Owner and driver information
- Owner: Jimmy & Dawn Creten
- Driver(s): Jimmy Creten, Dawn Creten, Mike Brister, Rob Poutre
- Home city: Tonganoxie, Kansas

Truck information
- Year created: Bounty Hunter: 1995 Scarlet Bandit: 2000 Iron Outlaw: 2005
- Body style: 2005 Ford Expedition
- Engine: 555 in^{3} Chevrolet
- Transmission: Hughes Performance 2 speed

= 2Xtreme Racing =

Monster truck team

2Xtreme Racing is a monster truck team consisting of the trucks Bounty Hunter, Scarlet Bandit and Iron Outlaw, all of which compete primarily on the USHRA Monster Jam circuit. The team is owned by Jimmy Creten, and includes Creten, his wife Dawn Creten, Trent Montgomery, and Todd Morey as drivers. Each truck features an old west theme with a character based on the truck's name. All three vehicles have competed in the Monster Jam World Finals, and Bounty Hunter was the 2005 World Finals Freestyle Champion and the 2019 World Finals Racing Champion.
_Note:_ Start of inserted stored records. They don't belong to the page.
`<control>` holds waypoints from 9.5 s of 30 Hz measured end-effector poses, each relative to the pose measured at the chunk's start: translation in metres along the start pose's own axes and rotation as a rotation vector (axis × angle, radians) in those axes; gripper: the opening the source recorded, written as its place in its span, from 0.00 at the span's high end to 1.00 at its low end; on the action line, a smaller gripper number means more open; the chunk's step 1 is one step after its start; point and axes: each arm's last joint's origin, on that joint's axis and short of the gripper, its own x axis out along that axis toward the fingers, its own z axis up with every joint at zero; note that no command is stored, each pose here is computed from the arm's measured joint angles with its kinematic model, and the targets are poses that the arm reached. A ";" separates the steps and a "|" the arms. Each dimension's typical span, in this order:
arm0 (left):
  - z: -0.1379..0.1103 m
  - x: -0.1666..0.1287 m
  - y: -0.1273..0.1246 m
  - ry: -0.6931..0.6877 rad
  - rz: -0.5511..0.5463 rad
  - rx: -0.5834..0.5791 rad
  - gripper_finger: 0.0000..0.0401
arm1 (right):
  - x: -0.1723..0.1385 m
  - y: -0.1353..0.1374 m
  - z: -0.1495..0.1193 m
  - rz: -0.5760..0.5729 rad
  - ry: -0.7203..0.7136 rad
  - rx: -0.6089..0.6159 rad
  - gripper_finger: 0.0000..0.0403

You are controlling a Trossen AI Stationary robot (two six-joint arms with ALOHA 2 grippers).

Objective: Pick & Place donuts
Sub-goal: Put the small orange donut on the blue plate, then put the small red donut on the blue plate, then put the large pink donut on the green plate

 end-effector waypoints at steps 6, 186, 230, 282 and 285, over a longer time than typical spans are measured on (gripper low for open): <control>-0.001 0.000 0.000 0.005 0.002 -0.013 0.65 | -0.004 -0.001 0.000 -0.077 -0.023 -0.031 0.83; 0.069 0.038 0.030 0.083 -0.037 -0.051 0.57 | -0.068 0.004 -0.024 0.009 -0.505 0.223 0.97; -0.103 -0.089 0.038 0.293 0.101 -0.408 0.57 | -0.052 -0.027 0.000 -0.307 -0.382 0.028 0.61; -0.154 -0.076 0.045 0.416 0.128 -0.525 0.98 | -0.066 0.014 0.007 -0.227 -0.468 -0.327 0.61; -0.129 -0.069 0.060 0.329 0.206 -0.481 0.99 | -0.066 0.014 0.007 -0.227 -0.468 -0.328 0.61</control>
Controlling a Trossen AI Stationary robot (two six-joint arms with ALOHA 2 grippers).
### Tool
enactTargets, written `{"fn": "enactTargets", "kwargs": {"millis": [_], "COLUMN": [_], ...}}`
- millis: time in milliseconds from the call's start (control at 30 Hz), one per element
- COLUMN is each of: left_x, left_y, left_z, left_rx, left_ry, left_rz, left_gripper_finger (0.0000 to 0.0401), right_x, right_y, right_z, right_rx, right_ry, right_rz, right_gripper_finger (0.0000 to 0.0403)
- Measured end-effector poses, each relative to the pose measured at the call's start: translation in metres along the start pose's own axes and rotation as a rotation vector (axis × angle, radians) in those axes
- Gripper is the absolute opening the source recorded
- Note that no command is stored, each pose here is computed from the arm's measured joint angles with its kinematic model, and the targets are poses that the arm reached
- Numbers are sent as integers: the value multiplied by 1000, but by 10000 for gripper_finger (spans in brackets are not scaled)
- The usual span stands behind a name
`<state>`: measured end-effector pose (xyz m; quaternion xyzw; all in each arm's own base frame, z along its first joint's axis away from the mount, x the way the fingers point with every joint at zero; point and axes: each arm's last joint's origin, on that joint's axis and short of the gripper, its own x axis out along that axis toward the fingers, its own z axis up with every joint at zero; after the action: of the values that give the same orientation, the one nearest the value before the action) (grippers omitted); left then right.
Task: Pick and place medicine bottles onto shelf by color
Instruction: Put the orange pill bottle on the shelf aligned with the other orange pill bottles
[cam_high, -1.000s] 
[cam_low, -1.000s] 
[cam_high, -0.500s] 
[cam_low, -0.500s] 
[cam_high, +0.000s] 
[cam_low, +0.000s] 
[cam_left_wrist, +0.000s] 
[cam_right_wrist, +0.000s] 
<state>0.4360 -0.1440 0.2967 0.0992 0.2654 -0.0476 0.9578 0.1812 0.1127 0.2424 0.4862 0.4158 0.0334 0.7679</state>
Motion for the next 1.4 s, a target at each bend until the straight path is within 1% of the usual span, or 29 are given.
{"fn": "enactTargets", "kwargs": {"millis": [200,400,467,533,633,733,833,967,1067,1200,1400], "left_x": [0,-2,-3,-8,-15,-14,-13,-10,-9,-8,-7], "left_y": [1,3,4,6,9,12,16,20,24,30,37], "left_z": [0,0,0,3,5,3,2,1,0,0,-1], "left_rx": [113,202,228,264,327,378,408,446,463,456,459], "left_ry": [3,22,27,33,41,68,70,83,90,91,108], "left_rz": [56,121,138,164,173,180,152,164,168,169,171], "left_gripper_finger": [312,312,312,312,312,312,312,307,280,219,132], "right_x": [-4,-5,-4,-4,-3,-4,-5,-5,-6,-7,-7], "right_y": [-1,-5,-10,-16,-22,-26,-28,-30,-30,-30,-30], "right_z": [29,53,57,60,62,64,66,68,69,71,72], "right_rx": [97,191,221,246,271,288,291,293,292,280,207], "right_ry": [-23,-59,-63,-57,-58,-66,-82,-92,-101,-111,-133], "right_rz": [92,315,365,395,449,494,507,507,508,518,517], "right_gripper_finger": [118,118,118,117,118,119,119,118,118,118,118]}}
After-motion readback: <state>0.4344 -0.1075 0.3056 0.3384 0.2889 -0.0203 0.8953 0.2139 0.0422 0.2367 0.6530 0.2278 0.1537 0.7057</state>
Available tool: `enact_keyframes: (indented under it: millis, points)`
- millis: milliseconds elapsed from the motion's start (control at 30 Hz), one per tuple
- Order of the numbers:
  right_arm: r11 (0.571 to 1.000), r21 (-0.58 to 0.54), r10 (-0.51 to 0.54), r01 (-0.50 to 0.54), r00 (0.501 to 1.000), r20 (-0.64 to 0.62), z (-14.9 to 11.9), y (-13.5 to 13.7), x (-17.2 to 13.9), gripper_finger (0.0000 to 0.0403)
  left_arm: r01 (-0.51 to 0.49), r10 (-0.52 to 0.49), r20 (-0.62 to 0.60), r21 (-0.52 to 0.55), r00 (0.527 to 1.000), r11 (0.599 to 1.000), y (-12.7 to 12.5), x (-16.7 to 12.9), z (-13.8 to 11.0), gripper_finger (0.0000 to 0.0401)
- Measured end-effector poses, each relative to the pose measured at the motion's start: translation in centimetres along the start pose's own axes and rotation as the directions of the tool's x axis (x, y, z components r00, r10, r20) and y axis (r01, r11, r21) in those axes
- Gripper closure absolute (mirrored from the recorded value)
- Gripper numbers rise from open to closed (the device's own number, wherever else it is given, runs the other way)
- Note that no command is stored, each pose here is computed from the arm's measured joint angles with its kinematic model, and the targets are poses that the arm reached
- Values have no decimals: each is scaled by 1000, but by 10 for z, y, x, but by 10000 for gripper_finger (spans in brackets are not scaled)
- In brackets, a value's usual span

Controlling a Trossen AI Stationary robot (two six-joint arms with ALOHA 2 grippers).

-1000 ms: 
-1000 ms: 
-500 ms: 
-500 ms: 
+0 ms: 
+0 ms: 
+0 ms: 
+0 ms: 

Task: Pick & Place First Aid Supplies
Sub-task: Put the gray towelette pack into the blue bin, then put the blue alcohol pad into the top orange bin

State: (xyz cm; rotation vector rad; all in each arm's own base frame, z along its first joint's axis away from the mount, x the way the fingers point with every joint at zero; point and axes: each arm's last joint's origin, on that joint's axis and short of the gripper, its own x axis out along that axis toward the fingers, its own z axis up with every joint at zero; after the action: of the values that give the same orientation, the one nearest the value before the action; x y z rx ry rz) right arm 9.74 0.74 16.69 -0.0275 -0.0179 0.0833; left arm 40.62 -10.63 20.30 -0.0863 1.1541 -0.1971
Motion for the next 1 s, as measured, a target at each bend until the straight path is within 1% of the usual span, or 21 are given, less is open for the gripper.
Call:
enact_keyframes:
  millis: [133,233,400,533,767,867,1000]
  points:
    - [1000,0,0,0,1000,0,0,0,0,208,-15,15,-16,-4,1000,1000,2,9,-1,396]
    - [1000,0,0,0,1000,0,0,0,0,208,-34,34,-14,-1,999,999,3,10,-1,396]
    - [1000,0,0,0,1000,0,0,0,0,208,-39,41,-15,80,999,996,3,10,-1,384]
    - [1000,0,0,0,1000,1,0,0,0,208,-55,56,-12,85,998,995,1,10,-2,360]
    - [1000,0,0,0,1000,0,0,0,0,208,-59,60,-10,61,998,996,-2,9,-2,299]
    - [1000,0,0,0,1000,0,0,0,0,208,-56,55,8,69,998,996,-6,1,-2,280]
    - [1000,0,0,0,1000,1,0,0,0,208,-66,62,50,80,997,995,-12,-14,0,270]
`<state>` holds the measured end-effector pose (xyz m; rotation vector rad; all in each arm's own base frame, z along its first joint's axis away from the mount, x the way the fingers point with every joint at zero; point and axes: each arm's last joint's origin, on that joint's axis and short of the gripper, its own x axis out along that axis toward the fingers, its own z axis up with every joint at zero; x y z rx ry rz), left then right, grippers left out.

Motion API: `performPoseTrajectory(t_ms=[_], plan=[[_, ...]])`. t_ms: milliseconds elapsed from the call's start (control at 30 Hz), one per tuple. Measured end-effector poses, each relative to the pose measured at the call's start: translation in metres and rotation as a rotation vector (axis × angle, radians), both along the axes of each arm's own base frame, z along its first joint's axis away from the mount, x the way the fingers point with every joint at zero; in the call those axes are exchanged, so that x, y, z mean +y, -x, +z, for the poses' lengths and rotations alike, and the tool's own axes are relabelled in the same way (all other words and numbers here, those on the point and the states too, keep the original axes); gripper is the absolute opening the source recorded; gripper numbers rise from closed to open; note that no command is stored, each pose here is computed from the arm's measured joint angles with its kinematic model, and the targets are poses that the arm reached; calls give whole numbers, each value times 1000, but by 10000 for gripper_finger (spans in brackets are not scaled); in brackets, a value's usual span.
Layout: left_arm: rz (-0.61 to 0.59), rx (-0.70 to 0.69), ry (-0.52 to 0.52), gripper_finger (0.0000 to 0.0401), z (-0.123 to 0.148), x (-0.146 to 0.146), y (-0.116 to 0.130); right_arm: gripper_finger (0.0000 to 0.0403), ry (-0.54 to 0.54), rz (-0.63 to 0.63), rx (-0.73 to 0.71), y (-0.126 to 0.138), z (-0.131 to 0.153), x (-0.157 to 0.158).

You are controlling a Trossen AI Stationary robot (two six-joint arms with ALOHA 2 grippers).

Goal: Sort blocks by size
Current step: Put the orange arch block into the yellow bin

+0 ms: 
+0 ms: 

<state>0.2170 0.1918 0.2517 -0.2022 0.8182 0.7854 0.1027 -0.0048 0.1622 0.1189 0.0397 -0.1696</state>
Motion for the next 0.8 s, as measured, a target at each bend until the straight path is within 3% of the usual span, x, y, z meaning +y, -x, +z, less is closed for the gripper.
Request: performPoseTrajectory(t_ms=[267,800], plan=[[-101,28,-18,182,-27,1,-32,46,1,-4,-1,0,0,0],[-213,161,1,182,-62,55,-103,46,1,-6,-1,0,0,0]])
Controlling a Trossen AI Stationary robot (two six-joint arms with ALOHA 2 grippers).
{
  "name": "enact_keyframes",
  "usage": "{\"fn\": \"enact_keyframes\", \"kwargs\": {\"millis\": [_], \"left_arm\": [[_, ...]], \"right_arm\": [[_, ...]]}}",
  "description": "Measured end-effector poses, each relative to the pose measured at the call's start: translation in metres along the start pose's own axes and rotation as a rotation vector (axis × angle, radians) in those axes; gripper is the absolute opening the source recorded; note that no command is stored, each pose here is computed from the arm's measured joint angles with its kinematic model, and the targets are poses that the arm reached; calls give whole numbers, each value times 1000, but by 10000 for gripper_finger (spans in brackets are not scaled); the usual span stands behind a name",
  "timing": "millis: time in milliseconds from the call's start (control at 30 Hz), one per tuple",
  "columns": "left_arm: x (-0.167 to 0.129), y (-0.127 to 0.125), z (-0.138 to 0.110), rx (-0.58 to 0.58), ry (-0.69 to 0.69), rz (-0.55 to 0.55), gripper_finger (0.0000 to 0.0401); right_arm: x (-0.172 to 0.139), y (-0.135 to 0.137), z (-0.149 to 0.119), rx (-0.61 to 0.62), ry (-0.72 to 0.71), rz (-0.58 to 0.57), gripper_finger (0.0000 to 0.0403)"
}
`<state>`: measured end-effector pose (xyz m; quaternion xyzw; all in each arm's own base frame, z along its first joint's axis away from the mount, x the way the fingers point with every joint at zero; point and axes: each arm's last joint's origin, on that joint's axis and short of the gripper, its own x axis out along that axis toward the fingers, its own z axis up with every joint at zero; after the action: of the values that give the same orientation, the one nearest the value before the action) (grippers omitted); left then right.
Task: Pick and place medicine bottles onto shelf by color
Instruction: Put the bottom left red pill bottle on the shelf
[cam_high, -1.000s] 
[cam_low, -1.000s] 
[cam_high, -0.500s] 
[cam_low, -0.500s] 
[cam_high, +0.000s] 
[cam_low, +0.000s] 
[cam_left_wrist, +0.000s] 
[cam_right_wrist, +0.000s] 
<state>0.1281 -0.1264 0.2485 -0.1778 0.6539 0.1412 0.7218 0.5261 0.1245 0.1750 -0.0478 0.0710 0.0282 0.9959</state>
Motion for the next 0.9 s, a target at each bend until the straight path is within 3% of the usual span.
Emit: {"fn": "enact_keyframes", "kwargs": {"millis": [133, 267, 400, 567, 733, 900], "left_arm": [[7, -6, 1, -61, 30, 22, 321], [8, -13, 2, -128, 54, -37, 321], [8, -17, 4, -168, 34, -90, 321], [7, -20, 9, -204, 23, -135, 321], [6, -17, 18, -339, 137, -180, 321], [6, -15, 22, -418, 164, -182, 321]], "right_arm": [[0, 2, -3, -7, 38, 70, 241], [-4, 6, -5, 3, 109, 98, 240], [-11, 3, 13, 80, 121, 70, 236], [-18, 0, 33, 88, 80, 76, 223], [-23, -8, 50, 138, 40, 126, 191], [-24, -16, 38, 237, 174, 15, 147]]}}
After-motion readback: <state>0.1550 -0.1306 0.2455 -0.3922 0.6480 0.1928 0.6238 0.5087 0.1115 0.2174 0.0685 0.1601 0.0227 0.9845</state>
Jimmy Creten and Trent Montgomery currently drive the two Bounty Hunter trucks, Dawn Creten drives the Scarlet Bandit truck, and Todd Morey drives Iron Outlaw.

==History==
After attending a show in the Kingdome in 1995, Creten bought the "Shark Attack" monster truck and renamed it Bounty Hunter without knowing a truck with the same name, owned by Brian Bellini, already existed. After several years with the truck, he added a second truck named "2Xtreme", which would be driven by his wife, Dawn. While Bounty Hunter had a Chevy S-10 body on a custom chassis, 2Xtreme was a Dodge Dakota on a Dan Patrick built chassis.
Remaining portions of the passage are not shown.